What problems should be paid attention to in design and application?

The problems that should be paid attention to in the design application are:

1. For the products produced, you should apply for a patent first, and then prepare for publicity, otherwise it will easily lead to the result of pre-sales, which will make your patented technology become existing technology, lose its novelty, and thus be invalid. If the patent has been sold to the outside world before the application, it is the most fatal, especially the appearance patent, because the internal technology involved in the utility model and invention patent is generally difficult to prove, but the appearance is relatively simple. So you should apply for a patent first.

2. The design points of appearance patent should be simple and clear.

3. When the product is upgraded, if the new product is not much different from it in appearance, it is still within its protection scope, so if a new application is submitted, it is likely that it will not be authorized due to lack of innovation. If only a part of the products have changed significantly in appearance during the upgrade process, you can also apply for a separate design patent for this part of the products.

4. The products provided by the applicant may contain many innovations. In order to save costs, the applicant can regard the whole product as a patent application. Because there are many innovations, patents are easy to evade. To extract innovation points, a single innovation point applies for a patent separately, forming a multiple patent layout.

5. If the patented product is assembled from multiple parts, if the applicant's budget allows, it will be a better choice to split the whole machine into multiple parts with authorized prospects and apply for a design patent separately.

6, similar designs, it is best to apply together. A number of similar designs are protected in an authorized patent, which is the same as the protection obtained after these designs apply for authorization. Where similar designs are applied separately, it can be considered that these designs belong to the same design, and only one of them can be submitted, otherwise both patent applications will be rejected.

7. Don't use color if it's not necessary. Under the premise of obtaining authorization, avoid asking for color protection in design specifications. Some applicants believe that requesting color protection can make the patent closer to their own products and play a better protection effect.
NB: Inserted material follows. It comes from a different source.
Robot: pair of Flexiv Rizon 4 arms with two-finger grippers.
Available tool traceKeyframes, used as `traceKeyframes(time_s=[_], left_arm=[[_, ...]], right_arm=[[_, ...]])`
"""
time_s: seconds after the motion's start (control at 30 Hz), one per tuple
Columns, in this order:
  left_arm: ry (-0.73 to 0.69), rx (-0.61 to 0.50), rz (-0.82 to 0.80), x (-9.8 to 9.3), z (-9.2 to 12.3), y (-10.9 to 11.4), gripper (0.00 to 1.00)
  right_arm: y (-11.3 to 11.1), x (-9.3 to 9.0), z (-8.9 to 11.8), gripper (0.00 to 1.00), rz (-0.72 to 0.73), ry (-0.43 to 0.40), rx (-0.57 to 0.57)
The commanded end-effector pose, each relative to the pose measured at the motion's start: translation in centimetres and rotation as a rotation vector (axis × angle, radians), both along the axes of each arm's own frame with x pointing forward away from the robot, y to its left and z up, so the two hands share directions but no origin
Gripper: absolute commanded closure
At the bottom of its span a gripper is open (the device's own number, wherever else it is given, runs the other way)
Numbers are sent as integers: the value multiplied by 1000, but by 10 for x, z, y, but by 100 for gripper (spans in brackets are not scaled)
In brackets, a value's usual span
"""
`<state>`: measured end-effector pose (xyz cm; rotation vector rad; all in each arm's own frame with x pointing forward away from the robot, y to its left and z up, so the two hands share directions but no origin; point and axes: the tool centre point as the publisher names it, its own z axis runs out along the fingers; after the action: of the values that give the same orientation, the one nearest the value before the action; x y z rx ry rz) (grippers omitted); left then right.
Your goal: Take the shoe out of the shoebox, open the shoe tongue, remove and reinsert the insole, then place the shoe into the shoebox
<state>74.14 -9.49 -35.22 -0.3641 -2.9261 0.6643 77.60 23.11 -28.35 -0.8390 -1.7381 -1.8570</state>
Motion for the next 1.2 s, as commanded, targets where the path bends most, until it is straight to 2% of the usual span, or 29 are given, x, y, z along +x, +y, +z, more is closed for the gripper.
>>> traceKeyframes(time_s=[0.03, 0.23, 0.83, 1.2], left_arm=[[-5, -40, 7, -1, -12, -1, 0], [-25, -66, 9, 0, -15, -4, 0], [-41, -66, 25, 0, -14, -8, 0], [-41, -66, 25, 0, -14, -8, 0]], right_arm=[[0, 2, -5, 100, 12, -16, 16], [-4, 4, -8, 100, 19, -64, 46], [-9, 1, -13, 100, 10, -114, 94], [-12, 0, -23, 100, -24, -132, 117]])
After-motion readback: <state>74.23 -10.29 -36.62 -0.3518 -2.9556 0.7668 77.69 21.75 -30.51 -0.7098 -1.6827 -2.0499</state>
In fact, once this is done, others may just change the color of the product to avoid patents.

8. Many applicants think that the product appearance has been protected by copyright registration, and there is no need to apply for a design patent. In fact, the latter's protection and compensation are much greater. Only through copyright protection, the compensation fee obtained by the right holder may be lower than the profit obtained by the infringer, which may lead the infringer to take risks to continue the infringement, or the compensation amount may not be enough to balance the expenditure (time, money and energy) of the right holder, which may dampen the enthusiasm of the right holder or even give up the right protection. Therefore, only copyright can not achieve a strong protection effect. It is suggested that the design patent and copyright registration should be applied at the same time.
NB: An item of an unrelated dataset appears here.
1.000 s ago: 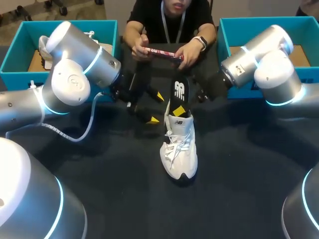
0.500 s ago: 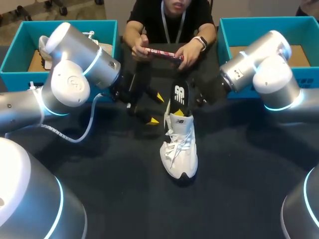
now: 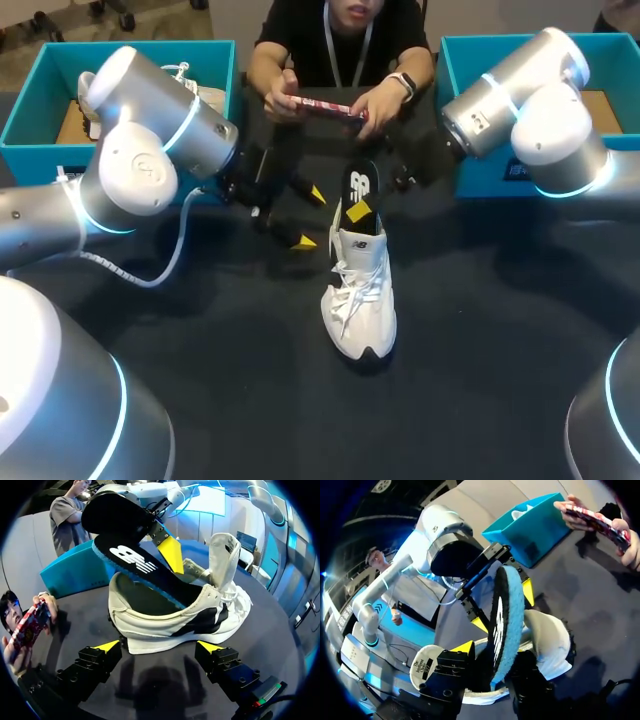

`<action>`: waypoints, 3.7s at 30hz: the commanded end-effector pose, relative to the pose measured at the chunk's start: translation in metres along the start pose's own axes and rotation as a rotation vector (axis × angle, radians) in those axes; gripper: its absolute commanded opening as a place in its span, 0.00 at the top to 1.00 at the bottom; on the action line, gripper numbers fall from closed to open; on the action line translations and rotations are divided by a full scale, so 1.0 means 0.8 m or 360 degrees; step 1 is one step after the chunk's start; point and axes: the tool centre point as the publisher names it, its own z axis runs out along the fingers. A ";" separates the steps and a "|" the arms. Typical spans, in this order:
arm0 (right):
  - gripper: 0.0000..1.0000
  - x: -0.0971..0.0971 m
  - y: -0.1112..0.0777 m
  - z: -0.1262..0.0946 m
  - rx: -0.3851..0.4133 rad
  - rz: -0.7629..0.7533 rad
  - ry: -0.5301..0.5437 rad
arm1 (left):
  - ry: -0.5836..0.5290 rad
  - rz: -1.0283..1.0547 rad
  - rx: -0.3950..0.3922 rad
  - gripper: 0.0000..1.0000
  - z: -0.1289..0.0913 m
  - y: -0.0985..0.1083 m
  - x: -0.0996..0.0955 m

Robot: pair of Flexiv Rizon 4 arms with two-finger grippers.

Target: Take the shoe out of the shoebox, open the shoe tongue, remove and reinsert the insole, then place the shoe into the shoebox

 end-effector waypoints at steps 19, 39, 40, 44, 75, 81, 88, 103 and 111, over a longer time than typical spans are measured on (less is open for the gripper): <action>1.00 0.009 -0.027 0.027 0.0015 0.0120 0.0135 | 0.0016 0.0021 0.0002 0.00 0.007 -0.005 0.001; 0.56 0.013 -0.013 0.008 0.0014 0.0089 0.0036 | 0.0012 -0.0001 0.0015 0.00 0.005 0.003 0.006; 0.57 0.013 -0.013 0.007 -0.0002 0.0084 0.0027 | 0.0011 -0.0002 0.0014 0.00 0.005 0.003 0.006; 0.58 0.010 -0.011 0.008 -0.0040 0.0075 0.0013 | 0.0009 -0.0004 0.0015 0.00 0.003 0.004 0.006; 1.00 0.001 -0.031 0.034 0.0048 0.0254 0.0212 | 0.0025 -0.0004 0.0021 0.00 0.008 0.004 0.004; 0.91 0.002 -0.034 0.036 0.0024 0.0267 0.0180 | 0.0026 -0.0004 0.0021 0.00 0.008 0.005 0.004; 0.71 0.009 -0.021 0.018 0.0019 0.0231 0.0082 | 0.0030 0.0009 0.0030 0.00 0.007 0.003 0.002; 0.64 -0.007 0.004 0.000 0.0060 0.0171 0.0041 | 0.0012 -0.0011 0.0034 0.00 0.000 0.012 0.002; 1.00 -0.019 0.007 0.007 0.0090 0.0165 0.0070 | 0.0006 -0.0003 0.0034 0.00 -0.002 0.009 0.001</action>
9. If the shape, pattern or combination of the product and the combination of color, shape and pattern are innovative, you can apply for a design patent separately for the innovation of the product in shape. Because the colors and patterns of products are easy to be changed, which has a great influence on the appearance of products, applying for a patent for shape and appearance design without colors and patterns can win a greater scope of patent protection.

10 Although compared with invention patents and utility model patents, the application for design patents has lower technical content and is easier to obtain authorization. However, confirming the right should not be the ultimate goal of the patent, and the subsequent process of using the right to safeguard rights is the focus of the patent's transformation into useful value. Therefore, patent agencies should fully explore patent innovation based on the basic principle of effectively protecting patentees.